___ INFORMATION SUPPLIED
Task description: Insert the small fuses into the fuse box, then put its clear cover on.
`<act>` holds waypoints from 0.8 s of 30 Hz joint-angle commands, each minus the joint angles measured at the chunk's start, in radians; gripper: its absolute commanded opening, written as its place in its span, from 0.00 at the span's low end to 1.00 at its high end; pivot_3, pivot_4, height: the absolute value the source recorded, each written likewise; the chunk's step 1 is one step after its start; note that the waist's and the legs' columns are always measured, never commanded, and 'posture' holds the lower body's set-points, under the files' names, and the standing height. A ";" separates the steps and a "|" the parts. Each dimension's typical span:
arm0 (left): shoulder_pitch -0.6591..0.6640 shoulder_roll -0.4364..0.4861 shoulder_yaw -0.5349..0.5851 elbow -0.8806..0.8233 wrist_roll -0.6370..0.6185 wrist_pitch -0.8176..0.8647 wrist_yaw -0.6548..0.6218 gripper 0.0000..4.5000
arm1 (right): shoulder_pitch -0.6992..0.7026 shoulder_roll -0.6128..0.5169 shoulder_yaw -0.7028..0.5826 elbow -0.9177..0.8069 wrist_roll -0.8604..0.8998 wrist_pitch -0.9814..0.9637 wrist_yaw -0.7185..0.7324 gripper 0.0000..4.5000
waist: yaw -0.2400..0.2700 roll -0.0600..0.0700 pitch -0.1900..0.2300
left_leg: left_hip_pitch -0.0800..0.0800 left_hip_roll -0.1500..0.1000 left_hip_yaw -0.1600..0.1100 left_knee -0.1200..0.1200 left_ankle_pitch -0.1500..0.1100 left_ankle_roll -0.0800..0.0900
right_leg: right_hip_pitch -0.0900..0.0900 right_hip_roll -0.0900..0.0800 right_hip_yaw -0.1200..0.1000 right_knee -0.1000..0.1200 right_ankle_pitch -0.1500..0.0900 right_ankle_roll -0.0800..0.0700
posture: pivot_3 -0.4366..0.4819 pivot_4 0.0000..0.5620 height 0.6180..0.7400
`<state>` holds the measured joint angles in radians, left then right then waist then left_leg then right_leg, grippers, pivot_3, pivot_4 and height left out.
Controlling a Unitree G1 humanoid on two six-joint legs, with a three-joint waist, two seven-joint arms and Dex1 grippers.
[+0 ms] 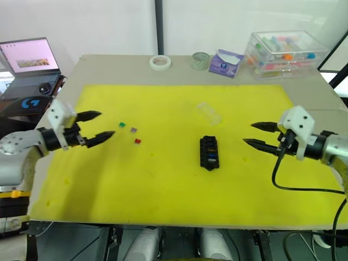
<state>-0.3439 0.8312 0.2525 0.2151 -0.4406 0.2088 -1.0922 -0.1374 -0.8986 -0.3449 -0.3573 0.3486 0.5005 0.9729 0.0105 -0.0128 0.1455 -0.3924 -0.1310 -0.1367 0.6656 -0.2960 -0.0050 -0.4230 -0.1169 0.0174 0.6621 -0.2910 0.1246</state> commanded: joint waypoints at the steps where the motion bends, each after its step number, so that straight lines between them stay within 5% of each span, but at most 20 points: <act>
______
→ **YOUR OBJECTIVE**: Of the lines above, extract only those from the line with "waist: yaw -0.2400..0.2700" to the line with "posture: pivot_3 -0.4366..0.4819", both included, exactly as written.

→ **EXPECTED OUTPUT**:
waist: yaw -0.2400..0.2700 roll -0.0600..0.0700 pitch -0.1900..0.2300
left_leg: left_hip_pitch -0.0800..0.0800 left_hip_roll -0.1500..0.1000 left_hip_yaw -0.1600..0.1100 left_knee -0.1200..0.1200 left_ankle_pitch -0.1500..0.1100 left_ankle_roll -0.0800..0.0900
right_leg: right_hip_pitch -0.0900..0.0900 right_hip_roll -0.0900..0.0800 right_hip_yaw -0.1200..0.1000 right_knee -0.1000..0.1200 right_ankle_pitch -0.1500..0.0900 right_ankle_roll -0.0800..0.0700
posture: pivot_3 -0.4366..0.4819 pivot_4 0.0000..0.5620 height 0.6180..0.7400

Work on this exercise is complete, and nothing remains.